▸ **How to complete this task**:
Copy the lines below, word for word, from the first through the line containing "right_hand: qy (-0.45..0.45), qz". Leave the pictures out.

▸ **Data below**:
· · · · · · ·
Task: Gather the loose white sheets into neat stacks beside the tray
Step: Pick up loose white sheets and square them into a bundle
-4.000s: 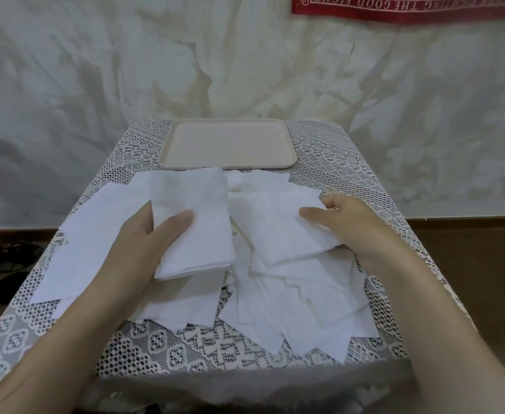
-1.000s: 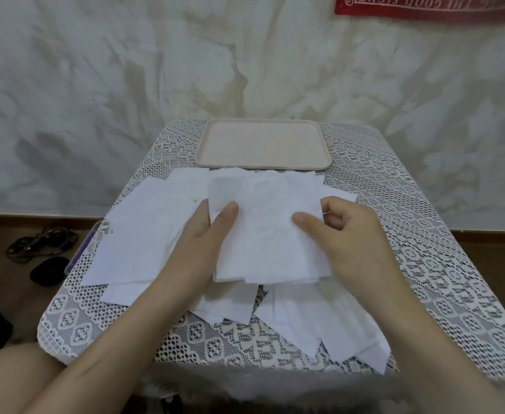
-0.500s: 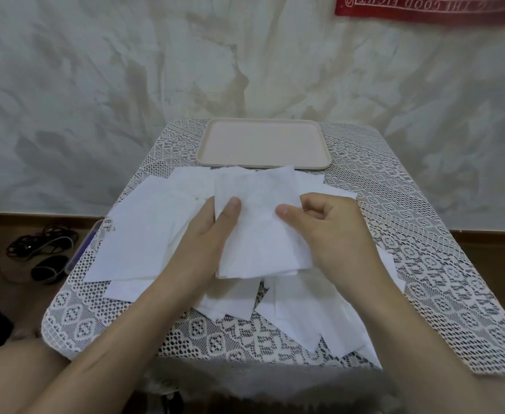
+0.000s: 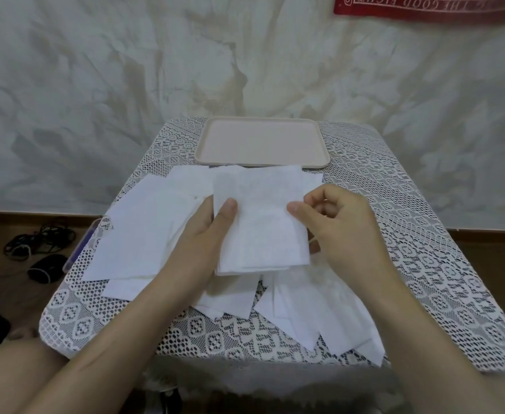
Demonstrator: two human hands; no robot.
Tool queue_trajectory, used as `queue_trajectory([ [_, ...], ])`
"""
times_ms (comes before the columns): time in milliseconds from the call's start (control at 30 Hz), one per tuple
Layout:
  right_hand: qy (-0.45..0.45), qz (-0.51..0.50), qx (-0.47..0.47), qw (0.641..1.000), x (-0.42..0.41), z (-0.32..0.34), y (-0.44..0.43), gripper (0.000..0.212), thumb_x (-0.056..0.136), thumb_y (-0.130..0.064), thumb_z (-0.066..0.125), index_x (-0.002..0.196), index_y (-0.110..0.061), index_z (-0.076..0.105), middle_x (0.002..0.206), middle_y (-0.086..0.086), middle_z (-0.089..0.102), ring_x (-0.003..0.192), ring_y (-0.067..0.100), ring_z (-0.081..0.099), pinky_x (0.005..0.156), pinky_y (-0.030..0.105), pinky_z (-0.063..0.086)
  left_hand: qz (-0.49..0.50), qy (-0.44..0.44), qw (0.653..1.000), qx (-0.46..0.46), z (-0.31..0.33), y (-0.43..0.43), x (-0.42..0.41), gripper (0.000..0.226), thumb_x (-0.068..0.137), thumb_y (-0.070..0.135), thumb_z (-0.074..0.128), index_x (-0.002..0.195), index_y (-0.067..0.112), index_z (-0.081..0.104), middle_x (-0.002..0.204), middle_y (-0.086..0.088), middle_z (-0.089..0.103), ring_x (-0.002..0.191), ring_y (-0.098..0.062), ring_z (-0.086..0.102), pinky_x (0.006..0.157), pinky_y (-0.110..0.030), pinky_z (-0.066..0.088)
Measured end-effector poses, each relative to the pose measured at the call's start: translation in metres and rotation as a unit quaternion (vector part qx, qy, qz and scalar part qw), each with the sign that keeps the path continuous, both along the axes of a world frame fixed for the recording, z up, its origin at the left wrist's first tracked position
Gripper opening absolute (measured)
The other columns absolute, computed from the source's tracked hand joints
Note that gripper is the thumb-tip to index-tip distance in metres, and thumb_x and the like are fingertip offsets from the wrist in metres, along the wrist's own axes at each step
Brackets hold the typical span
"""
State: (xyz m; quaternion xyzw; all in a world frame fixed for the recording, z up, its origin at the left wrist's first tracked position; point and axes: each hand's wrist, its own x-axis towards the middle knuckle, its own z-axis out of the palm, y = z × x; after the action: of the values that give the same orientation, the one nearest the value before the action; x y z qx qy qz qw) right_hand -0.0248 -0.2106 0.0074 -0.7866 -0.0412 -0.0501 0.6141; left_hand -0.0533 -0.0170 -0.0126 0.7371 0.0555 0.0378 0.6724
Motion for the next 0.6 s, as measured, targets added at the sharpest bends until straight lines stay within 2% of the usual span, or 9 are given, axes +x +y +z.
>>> queue_trajectory([
  [67, 0.030, 0.024, 0.047, 0.998, -0.001, 0.005, -0.005, 0.018, 0.090, -0.017, 0.076, 0.081, -0.010, 0.063, 0.067, 0.016, 0.066, 0.053, 0.021, 0.061, 0.048, 0.031, 0.051, -0.002, 0.000, 1.000, -0.001, 0.001, -0.001, -0.001, 0.029, 0.105, 0.052, 0.047, 0.127, 0.041, 0.063, 0.114, 0.026, 0.074, 0.106, 0.005, 0.070, 0.093, -0.028, 0.052],
  [133, 0.042, 0.040, 0.063, 0.996, -0.005, 0.007, -0.004, 0.018, 0.091, -0.012, 0.075, 0.084, -0.002, 0.062, 0.065, 0.020, 0.064, 0.051, 0.018, 0.059, 0.045, 0.027, 0.050, -0.001, 0.001, 1.000, -0.007, 0.002, -0.002, -0.002, 0.029, 0.104, 0.054, 0.046, 0.124, 0.042, 0.063, 0.112, 0.028, 0.074, 0.105, 0.006, 0.069, 0.092, -0.027, 0.051],
  [233, 0.043, 0.048, 0.062, 0.996, -0.007, 0.002, 0.006, 0.017, 0.090, -0.012, 0.075, 0.084, -0.004, 0.062, 0.061, 0.010, 0.063, 0.050, 0.017, 0.059, 0.045, 0.028, 0.050, -0.002, -0.001, 1.000, -0.020, 0.004, -0.003, -0.002, 0.042, 0.095, 0.061, 0.049, 0.127, 0.039, 0.064, 0.116, 0.021, 0.076, 0.109, -0.001, 0.071, 0.100, -0.034, 0.053],
  [400, 0.044, 0.053, 0.063, 0.996, -0.004, 0.001, 0.014, 0.016, 0.090, -0.015, 0.076, 0.081, -0.010, 0.063, 0.059, 0.007, 0.062, 0.050, 0.017, 0.059, 0.046, 0.028, 0.050, -0.015, -0.004, 1.000, -0.025, 0.002, -0.002, -0.001, 0.051, 0.094, 0.060, 0.060, 0.135, 0.030, 0.061, 0.127, 0.007, 0.074, 0.118, -0.016, 0.071, 0.106, -0.049, 0.053],
  [500, 0.049, 0.060, 0.054, 0.996, -0.002, 0.000, 0.016, 0.016, 0.089, -0.016, 0.077, 0.080, -0.011, 0.064, 0.055, 0.003, 0.060, 0.047, 0.014, 0.057, 0.044, 0.024, 0.046, -0.020, -0.008, 0.999, -0.035, -0.003, 0.000, 0.002, 0.047, 0.092, 0.050, 0.066, 0.132, 0.026, 0.062, 0.125, 0.003, 0.075, 0.116, -0.019, 0.072, 0.098, -0.045, 0.056],
  [600, 0.040, 0.043, 0.012, 0.998, 0.001, -0.004, 0.014, 0.016, 0.087, -0.024, 0.079, 0.081, -0.018, 0.065, 0.056, -0.002, 0.061, 0.048, 0.015, 0.058, 0.049, 0.029, 0.047, -0.011, -0.018, 0.999, -0.033, -0.004, 0.001, 0.004, 0.041, 0.090, 0.047, 0.072, 0.125, 0.027, 0.065, 0.119, 0.007, 0.077, 0.110, -0.015, 0.074, 0.093, -0.042, 0.058],
])
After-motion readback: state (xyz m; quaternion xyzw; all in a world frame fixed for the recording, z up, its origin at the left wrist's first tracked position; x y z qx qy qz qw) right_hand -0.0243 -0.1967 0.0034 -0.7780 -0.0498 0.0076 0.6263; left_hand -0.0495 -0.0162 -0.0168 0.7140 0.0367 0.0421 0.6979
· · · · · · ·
▸ **Response**:
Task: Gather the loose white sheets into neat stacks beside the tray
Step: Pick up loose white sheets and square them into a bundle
-4.000s: 
-1.000s: 
-0.500s: 
+0.000s: 
Demonstrator: two human hands; no robot.
Tool queue_trajectory, used as `queue_trajectory([ [_, ...], ])`
"""
times_ms (comes before the columns): time in milliseconds from the call's start (control at 30 Hz), one per tuple
Layout:
  right_hand: qy (-0.45..0.45), qz (-0.51..0.50), qx (-0.47..0.47), qw (0.641..1.000), x (-0.42..0.41), z (-0.32..0.34), y (-0.44..0.43), gripper (0.000..0.212), thumb_x (-0.056..0.136), thumb_y (-0.130..0.064), thumb_z (-0.066..0.125), index_x (-0.002..0.196), index_y (-0.110..0.061), index_z (-0.076..0.105), middle_x (0.002..0.206), middle_y (-0.086..0.086), middle_z (-0.089..0.102), ring_x (-0.003..0.192), ring_y (-0.067..0.100), ring_z (-0.081..0.099), pinky_x (0.005..0.156), pinky_y (-0.030..0.105), pinky_z (-0.063..0.086)

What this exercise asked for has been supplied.